▸ **WHAT THE EXERCISE ASKS**:
Return the whole listing unchanged. Drop the images.

▸ **THE DATA**:
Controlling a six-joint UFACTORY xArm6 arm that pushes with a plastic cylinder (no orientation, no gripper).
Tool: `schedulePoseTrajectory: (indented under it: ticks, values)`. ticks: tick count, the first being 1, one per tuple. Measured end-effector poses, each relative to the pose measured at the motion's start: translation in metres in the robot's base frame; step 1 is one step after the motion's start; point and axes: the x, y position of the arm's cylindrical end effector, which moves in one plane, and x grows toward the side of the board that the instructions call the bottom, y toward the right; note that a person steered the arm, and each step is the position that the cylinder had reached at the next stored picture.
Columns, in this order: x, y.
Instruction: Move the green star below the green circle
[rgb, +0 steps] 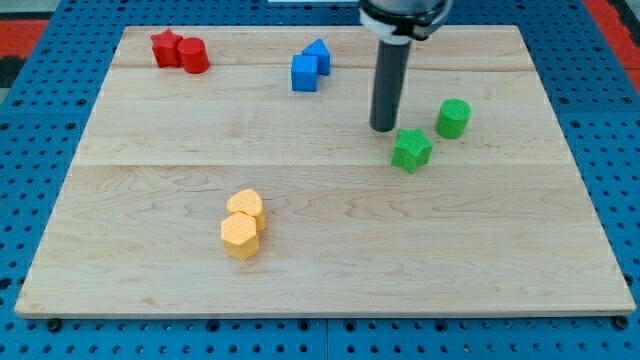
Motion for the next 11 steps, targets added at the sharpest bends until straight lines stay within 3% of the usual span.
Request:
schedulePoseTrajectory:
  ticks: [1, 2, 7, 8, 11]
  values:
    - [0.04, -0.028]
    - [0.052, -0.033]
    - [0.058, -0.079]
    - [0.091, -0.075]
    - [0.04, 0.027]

▸ **SOLUTION TO THIS EXERCISE**:
Controlling a six-joint UFACTORY xArm6 arm that pushes with a plastic cylinder (no orientation, no gripper).
Tool: `schedulePoseTrajectory: (indented under it: ticks, values)`. ticks: tick count, the first being 1, one per tuple. Measured end-effector poses, each relative to the pose measured at the motion's start: translation in metres in the robot's base frame; step 1 is one step after the motion's start; point and axes: the x, y position of the arm's cylindrical end effector, which moves in one plane, and x grows toward the side of the board that the instructions call the bottom, y toward the right; note that a person steered the arm, and each step is the position that the cylinder had reached at the next stored picture.
Columns, in this order: x, y.
Instruction: Move the green star below the green circle
[rgb, +0 steps] 
Motion for the next 11 steps, targets added at the sharpest bends until straight lines stay within 3% of the usual span.
Request:
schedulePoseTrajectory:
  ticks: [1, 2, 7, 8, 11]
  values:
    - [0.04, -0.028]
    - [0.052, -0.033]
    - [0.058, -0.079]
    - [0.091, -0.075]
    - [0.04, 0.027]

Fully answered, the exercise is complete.